Sembra che esista una correlazione tra il clima e la diffusione del coronavirus. A parlarne uno studio condotto dal gruppo di ricerca guidato dal prof. Christian Mulder, titolare della cattedra di Ecologia e docente di Cambiamenti climatici all’Università di Catania, insieme al reparto di Genetica del Dipartimento di Scienze biologiche, geologiche e ambientali, sull’andamento spazio-temporale della prima ondata in 82 centri urbani sparsi per l’Italia. In particolare, il surriscaldamento globale e l’inquinamento atmosferico influenzerebbero la trasmissione e la sopravvivenza del Covid-19, alterando allo stesso tempo il sistema immunitario umano.
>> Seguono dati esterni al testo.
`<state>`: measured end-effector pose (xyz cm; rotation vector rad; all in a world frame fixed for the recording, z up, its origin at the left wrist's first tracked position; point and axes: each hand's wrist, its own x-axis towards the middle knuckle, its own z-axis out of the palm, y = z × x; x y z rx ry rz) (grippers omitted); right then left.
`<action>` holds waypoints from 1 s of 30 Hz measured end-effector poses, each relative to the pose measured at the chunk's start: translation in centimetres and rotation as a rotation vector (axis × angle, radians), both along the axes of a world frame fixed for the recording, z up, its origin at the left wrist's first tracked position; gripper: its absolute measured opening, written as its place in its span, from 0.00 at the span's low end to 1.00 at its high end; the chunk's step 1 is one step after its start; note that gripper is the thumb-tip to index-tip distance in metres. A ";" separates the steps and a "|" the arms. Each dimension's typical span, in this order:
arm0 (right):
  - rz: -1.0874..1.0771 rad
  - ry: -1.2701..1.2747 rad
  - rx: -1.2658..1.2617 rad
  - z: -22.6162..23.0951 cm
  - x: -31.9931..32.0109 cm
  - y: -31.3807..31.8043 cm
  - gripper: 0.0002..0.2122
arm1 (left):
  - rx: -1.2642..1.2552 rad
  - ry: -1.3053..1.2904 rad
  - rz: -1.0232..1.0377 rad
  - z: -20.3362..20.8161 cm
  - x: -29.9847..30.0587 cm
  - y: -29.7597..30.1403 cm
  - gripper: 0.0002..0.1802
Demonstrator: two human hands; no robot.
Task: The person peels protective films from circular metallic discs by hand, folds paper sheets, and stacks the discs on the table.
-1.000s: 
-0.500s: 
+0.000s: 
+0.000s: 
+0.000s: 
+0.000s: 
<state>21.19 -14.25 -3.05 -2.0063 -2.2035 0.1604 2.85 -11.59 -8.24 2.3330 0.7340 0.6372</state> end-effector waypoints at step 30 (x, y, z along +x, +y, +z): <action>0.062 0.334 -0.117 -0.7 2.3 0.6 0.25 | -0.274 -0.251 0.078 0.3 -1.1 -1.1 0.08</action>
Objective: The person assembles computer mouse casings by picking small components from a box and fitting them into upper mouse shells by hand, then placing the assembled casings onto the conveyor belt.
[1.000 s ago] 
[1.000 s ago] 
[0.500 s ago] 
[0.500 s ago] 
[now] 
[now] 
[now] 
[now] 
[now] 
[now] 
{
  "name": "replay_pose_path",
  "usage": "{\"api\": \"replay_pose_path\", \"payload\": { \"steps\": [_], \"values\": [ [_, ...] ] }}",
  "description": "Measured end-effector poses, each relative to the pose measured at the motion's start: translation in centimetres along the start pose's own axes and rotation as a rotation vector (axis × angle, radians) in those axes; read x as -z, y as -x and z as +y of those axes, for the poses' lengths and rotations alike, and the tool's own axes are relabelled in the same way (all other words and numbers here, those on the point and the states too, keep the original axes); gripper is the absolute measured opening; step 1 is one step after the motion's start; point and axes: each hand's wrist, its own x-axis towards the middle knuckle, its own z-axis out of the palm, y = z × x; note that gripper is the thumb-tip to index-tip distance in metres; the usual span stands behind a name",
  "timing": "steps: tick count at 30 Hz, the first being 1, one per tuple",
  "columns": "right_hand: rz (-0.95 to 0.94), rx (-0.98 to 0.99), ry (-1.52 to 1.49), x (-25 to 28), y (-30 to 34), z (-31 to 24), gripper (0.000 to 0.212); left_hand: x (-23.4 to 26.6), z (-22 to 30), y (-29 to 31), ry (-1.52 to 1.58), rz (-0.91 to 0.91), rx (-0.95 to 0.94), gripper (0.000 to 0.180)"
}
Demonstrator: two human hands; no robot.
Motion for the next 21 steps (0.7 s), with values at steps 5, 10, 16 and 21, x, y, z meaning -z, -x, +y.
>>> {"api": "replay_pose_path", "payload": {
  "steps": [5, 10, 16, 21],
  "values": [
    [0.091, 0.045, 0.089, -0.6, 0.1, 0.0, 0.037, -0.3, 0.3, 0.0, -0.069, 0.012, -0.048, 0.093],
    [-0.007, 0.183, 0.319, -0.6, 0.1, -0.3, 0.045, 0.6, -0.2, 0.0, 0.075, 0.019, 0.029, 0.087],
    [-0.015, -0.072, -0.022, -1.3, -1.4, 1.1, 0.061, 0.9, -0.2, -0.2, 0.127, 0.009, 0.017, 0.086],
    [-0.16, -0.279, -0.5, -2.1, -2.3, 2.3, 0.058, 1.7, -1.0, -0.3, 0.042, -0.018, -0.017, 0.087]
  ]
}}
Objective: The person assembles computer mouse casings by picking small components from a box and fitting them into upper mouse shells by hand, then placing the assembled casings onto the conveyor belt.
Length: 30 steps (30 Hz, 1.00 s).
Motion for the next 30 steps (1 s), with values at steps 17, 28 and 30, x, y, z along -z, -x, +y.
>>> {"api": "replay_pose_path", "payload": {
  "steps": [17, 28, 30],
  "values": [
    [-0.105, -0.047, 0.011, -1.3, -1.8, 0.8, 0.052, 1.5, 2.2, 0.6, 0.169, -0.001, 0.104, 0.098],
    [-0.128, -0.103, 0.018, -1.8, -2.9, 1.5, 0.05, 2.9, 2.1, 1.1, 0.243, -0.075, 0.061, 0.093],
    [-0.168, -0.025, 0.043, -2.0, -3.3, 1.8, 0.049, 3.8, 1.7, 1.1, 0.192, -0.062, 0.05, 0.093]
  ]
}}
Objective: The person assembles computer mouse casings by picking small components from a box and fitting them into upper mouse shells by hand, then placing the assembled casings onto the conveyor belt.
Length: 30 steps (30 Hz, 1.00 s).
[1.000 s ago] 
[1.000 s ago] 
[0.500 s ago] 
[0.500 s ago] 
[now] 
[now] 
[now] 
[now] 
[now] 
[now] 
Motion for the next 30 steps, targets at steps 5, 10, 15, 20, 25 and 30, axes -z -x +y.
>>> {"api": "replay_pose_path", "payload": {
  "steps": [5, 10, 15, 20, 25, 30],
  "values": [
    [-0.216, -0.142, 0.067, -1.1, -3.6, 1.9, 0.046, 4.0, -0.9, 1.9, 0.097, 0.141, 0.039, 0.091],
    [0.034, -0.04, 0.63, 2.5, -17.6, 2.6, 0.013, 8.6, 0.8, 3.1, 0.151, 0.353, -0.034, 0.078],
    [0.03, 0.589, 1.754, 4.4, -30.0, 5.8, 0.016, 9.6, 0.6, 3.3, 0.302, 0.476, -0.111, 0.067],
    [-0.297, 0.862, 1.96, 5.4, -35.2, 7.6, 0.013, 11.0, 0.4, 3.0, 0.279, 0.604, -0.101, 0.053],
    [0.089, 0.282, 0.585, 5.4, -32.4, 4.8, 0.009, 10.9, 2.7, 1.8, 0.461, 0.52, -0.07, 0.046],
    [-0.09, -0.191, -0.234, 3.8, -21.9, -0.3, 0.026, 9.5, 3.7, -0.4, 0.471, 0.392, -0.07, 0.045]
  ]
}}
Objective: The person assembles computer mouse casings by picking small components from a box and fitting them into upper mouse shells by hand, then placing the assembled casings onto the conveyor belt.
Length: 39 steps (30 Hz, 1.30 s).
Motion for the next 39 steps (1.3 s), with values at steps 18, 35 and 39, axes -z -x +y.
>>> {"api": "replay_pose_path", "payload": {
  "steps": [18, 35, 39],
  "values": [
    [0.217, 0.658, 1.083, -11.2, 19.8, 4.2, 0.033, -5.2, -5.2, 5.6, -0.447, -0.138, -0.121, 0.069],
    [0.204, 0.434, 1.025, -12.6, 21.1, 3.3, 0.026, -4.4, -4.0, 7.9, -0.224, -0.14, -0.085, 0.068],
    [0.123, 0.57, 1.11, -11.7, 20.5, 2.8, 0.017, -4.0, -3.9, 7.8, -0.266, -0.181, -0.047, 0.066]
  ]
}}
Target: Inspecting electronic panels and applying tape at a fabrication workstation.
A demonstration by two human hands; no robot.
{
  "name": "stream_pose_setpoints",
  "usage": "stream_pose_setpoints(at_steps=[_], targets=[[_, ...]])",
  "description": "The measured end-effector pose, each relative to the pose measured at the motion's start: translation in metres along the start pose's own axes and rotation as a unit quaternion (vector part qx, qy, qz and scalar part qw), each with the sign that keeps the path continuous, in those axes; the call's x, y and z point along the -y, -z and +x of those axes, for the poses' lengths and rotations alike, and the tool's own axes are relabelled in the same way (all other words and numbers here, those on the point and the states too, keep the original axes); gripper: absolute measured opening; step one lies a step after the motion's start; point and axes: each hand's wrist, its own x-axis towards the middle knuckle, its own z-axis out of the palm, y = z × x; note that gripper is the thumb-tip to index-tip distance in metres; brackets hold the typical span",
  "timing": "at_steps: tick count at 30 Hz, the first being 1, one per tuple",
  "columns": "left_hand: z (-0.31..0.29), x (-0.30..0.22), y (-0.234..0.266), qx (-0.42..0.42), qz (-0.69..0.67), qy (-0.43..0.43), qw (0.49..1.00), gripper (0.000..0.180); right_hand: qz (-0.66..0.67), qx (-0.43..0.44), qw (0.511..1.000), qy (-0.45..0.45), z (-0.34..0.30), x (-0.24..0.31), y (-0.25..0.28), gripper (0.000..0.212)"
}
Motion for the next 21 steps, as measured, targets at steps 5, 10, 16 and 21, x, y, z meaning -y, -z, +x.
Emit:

La ricerca, dal titolo “Beyond virology: environmental constraints of the first wave of COVID-19 cases in Italy”, è stata pubblicata sulla rivista scientifica Environmental Science and Pollution Research della Springer Nature.

Dallo studio è emerso che il particolato fine, la geografia e il clima spiegano ciò che è accaduto in Italia. Inoltre, i risultati indicano la qualità dell’aria (PM 2.5) come uno dei parametri più rilevanti che hanno influenzato la diffusione del virus durante la prima ondata.